Do I begrudge the occaissional non human marine predator his take? No, I can see a situation that will need to be addressed yes IMO. Good luck Fishing tomorrow is my wish for all of us.
trying not to be too sanctimonious
08-21-2004, 01:12 PM
But wait there's more . . .
I am not trying to engage you personally. I just want this info out there to raise the awareness or provoke discussion. Also I am sure many members are already aware of these facts.
08-21-2004, 03:25 PM
NI the interaction with these critters around large man made barriers is a real challenge to overcome. The Goverment Locks in Seattle and any number of Dams on the Rivers around the NW are classic examples of the Lions ability to adapt to changes in there enviroment.
I, like I said, don't begrudge them there place on the Ocean but I at the same time see no reason not to eliminate problem animals that "stray" into these isolated situations where they unnaturaly utilize these barriers to all but decimate a particular run of fish.
As to my somewhat caviler attitude regarding feeding the Lions my just released fish. When you get right down to it they would eat the same amount of Coho anyway its just easier for them to pick off the winded ones so in reality its a no loss situation.
I have had quite a few run ins with Stellar Sea Lions in the Gulf of Alaska they are close kin to the California Sea Lion and even though they are a protected specie there numbers are on the decline. Several studies are being prosecuted to determine the cause of there decline. A great number of folks cite the huge Pollock Trawl fishery as the culprit but the recent studies point out Heavy Metal and PCB's as being extremely suspect in the decline.
One side effect of the Marine Mammal Protection Act , besides the rebound in Seals and California Sea Lions, is the tremendous explosion in Great White Sharks along the West Coast and in the Gulf of Alaska.
I didn't like the weather forecast this AM so I am getting my fishing fix today tying up some of Lelands poppers and some more Clousers. Certainly didn't feel that you were trying to start a pissing match about the value or lack thereof of the Sea Lion population which of course is out of our control and as about as easy to complain about as the weather :chuckle:
Cheers to you too sir.
08-29-2004, 07:30 PM
We see seals 40-50 miles up the Skeena river , following the salmon in every fall. Very strange to see them pop up in the river. They don't really seem to effect the fishing. It actually seems better when they are around.
08-29-2004, 09:03 PM
Like my fishing partner the seals are excellent fish spotters ( as in they can see them) as opposed to running around with a magic marker making dots on there flanks!

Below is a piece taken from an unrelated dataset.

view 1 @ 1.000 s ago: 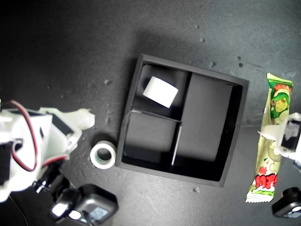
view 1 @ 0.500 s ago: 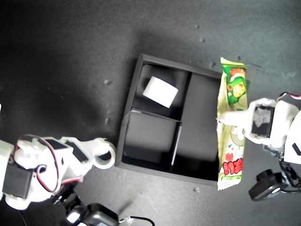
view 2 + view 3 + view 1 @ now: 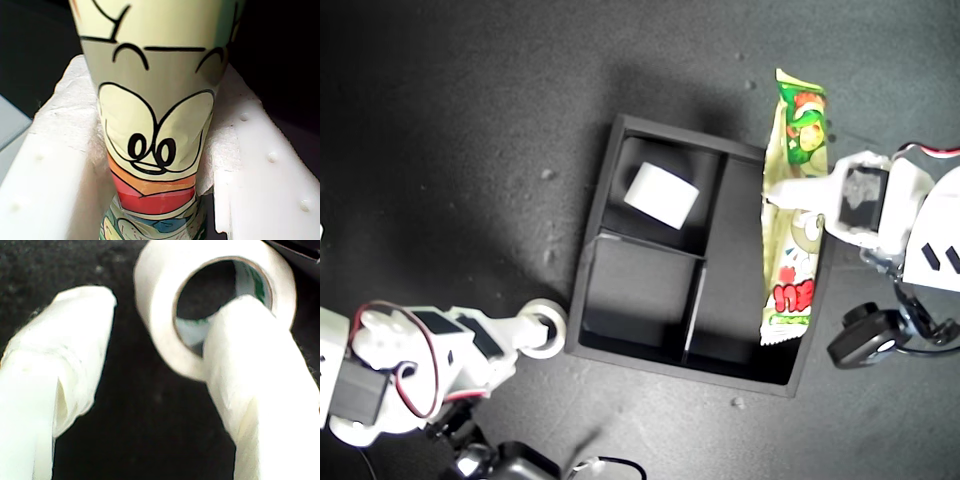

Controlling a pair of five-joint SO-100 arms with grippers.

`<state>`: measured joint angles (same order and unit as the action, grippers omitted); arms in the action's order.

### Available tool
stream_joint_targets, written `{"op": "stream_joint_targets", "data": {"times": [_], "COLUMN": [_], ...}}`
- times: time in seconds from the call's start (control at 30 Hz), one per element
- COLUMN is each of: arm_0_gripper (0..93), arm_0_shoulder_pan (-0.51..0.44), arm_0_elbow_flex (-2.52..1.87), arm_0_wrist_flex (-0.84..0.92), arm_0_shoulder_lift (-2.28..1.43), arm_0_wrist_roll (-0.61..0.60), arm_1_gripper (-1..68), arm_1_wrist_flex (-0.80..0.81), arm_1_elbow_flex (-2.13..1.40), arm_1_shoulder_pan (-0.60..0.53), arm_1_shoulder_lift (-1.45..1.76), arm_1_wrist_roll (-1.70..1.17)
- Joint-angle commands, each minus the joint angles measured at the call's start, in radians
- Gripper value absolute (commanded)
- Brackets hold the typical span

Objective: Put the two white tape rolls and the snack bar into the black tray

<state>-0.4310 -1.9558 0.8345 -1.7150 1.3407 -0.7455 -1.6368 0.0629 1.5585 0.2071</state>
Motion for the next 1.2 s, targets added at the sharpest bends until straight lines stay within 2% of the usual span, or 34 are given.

Marine mamals in view signal fish are near. Thefish would be there anyway but with so many miles to chose to fish in the sight of a few seals narrows the search of the wise. But you already knew that, you just didn't say it. ;)
Horseheads (grey seals) here on the Cape Cod shoreline are constantly taking fish off the line or more often once they are released the seals jump on them. On two occasions I have had seals eat my sand eel fly, which I promptly popped off (I fish 100% barbless hooks voluntarily).
I was field testing the Atlantis on the second instance and I have to admit for a few seconds I thought it was the fish I had been waiting for... dOh!